I see, that makes sense.

> Very unlikely to make sense

I think the use case is something like:

1. I have been using this raw private key in my desktop and so far it hasn't leaked, but I am afraid it will eventually leak.

2. So I split it in 2 and put one shard in a hardware wallet and the other I leave on the desktop, delete the raw key.

3. Now to sign events I need the combination of the two devices, communicating somehow to produce a signature.

(As I write this I realize it's not a very good use case, so maybe this discussion is a waste of time.)

What could go wrong? If one of the two shards is leaked to an attacker, could him find out about the other shard somehow?

Or, a more generic question: since the two shards are pre-defined by myself, are they immune to the key subtraction attack since that would require the attacker to use an entirely new key?

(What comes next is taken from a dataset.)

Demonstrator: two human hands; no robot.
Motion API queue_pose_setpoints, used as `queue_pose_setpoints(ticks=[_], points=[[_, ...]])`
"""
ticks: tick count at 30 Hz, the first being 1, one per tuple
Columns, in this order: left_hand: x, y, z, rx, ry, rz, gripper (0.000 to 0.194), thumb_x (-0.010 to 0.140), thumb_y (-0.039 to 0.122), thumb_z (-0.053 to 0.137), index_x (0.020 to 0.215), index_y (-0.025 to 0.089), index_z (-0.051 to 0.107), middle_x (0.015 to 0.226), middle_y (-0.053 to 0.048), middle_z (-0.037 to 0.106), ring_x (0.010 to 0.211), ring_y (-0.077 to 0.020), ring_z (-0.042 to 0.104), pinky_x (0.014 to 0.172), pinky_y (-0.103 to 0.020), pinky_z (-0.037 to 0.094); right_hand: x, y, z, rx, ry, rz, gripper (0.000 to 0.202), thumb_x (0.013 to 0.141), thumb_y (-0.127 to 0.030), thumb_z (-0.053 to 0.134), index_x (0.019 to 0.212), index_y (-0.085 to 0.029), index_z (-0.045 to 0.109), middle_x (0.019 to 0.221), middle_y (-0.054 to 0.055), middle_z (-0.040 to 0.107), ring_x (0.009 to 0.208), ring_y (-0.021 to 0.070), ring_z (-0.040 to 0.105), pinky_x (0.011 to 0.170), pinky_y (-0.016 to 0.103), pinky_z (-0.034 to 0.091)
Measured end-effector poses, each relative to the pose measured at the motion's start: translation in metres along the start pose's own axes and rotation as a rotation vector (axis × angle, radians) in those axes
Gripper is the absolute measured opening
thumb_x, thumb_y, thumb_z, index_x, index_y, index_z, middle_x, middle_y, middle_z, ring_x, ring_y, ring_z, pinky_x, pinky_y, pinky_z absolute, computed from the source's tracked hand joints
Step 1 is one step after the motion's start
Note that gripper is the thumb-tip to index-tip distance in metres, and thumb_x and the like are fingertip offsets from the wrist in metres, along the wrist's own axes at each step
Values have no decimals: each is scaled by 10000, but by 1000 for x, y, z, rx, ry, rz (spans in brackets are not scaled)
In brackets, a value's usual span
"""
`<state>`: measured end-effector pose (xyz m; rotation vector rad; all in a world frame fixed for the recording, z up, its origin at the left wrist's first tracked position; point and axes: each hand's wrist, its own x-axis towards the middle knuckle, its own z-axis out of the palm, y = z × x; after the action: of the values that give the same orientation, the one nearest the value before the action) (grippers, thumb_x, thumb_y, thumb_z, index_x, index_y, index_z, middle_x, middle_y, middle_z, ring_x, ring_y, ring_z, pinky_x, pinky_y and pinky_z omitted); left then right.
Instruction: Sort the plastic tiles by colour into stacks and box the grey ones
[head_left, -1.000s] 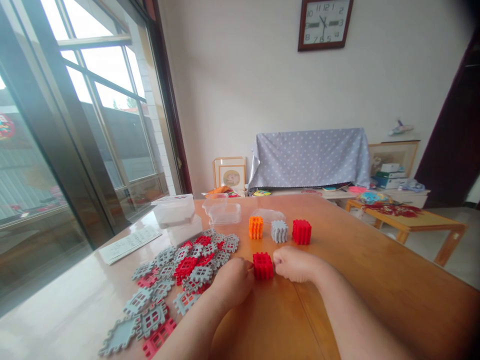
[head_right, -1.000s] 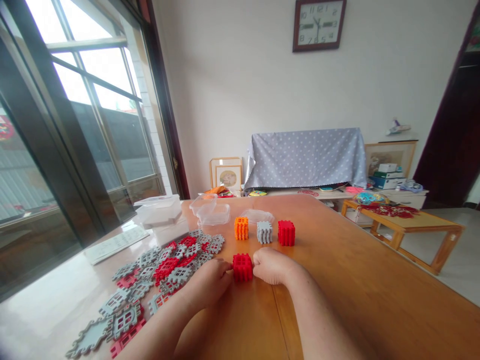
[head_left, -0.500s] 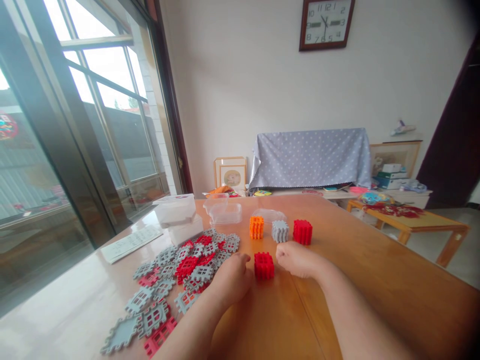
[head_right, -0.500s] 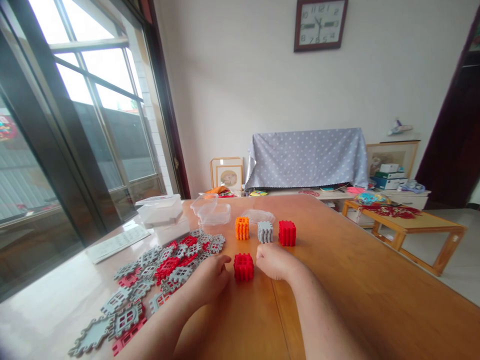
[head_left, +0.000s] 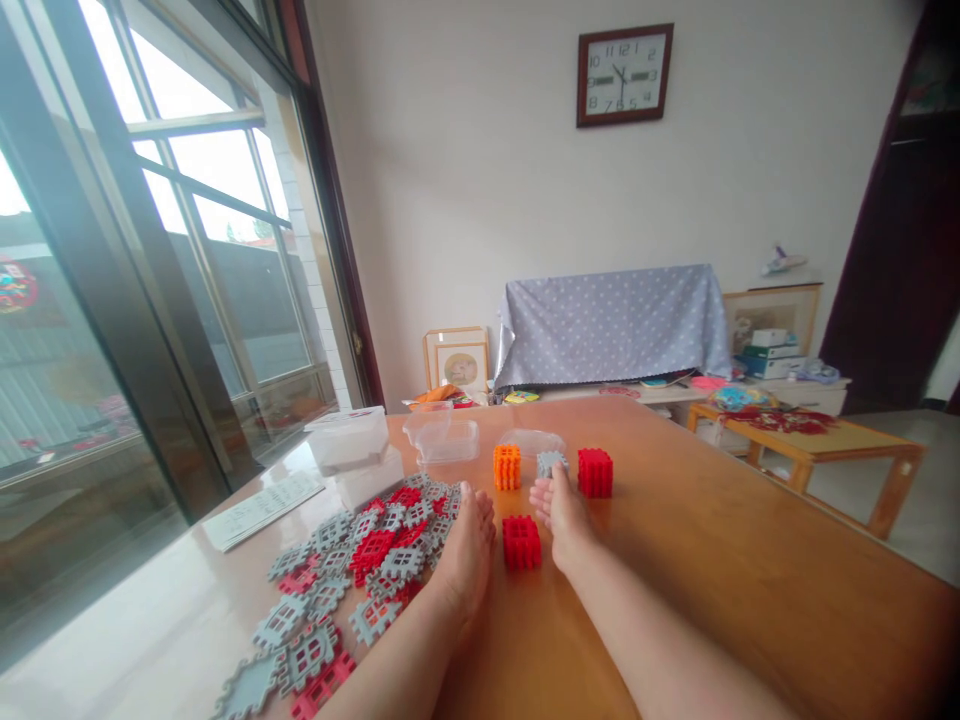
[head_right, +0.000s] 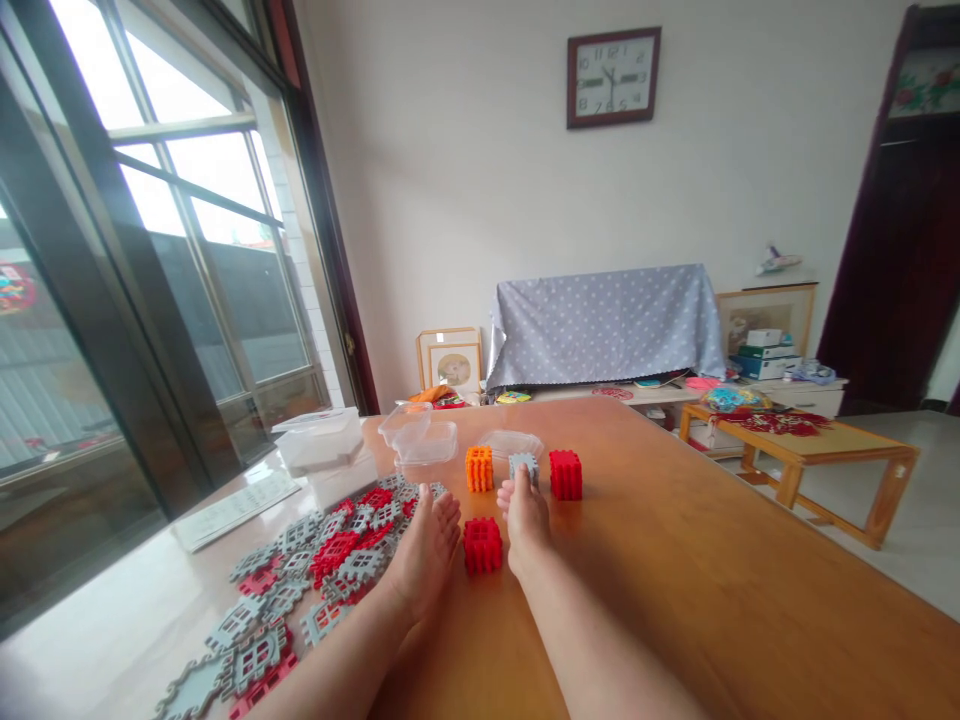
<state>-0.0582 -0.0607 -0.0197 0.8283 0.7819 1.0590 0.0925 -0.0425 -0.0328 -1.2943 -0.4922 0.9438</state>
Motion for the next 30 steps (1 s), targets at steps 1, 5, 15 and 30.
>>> queue_pose_setpoints(ticks=[1, 5, 15, 30], points=[[1, -1, 2, -12, -3, 1, 882, 937, 757, 322, 1571, 145, 311, 1684, -121, 231, 1551, -215, 232, 1278, -368, 177, 0, 2, 0, 34, 3, 15, 655, 896, -735, 407, 964, -158, 709, 1077, 169, 773, 1008, 275, 731, 821, 362, 550], [6, -8, 6, -25, 5, 24, 891, 944, 745, 308, 1572, 114, 322, 1673, -136, 255, 1553, -225, 218, 1278, -338, 154, 2, 5, 2, 138, -13, 32, 676, 907, -737, 390, 995, -155, 724, 1110, 169, 773, 1078, 277, 719, 892, 366, 543], [15, -14, 16, 19, 25, 53, 928, 943, 758, 265, 1587, 90, 291, 1659, -148, 285, 1550, -233, 229, 1279, -337, 147, -6, 9, 4, 143, -170, 29, 815, 888, -810, 325, 1132, -151, 737, 1193, 169, 752, 1249, 291, 637, 1086, 403, 454], [18, -22, 25, 101, -66, 28, 975, 898, 833, 206, 1612, 173, 265, 1700, -34, 142, 1573, -195, 73, 1281, -343, 53, -16, 12, 14, 111, -308, -40, 863, 898, -816, 337, 1381, -158, 618, 1492, 129, 564, 1450, 260, 440, 1222, 378, 282]])
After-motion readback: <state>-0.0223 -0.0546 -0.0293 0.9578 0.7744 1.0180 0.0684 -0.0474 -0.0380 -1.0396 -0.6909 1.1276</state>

This may or may not be related: https://crypto.stackexchange.com/a/103298/54810

Yes it is, good find, tim ruffing covers it well in that answer. And my bad for not remembering it. If you look at e.g. FROST they argue strongly that for the even more tricky case of *threshold* signatures (ie M of N, not just N of N, which as you can imagine is much more delicate), that a proof of knowledge of key shares is realistically essential, I came to the same conclusion looking at the security proofs of these things - it's stupidly complicated otherwise. MuSig2 is a very "industrial" protocol, by which I mean, partly because of the requirements of bitcoin, they push the limits on sophistication in order to achieve the most performant and smallest interactivity footprint possible version of multisignature. The cruder way is "key + proof of knowledge of key" in setup and then "nonce point + proof of knowledge of nonce point" in signing. But while that is kind of "the" solution to this niche problem, I'm for sure not going to recommend doing some half cocked protocol instead of doing the sane thing of creating fresh keys and then following the very well analyzed standard(s).

On your "more generic question", sure, the immediate thought is "well this was my secret key in the first case so it can't be adversarially chosen", yes, but the signing process has another "key", namely the nonce "shares" you do for each signing event. If they are adversarially chosen you again can get a forgery; in fact you can *use* this to extract the private key of the other signer. This is why the original MuSig was patched up to commit to the nonce points first, in an extra round.

If you add that 3rd round in, the overall idea is *perhaps* safe ... indeed that 3 round musig is quite nice, when I coded it for pathcoin I used that instead of MuSig2, it's a simpler security model at the cost of 3 instead of 2 rounds of comms. But meh, this is too slapdash, i suspect.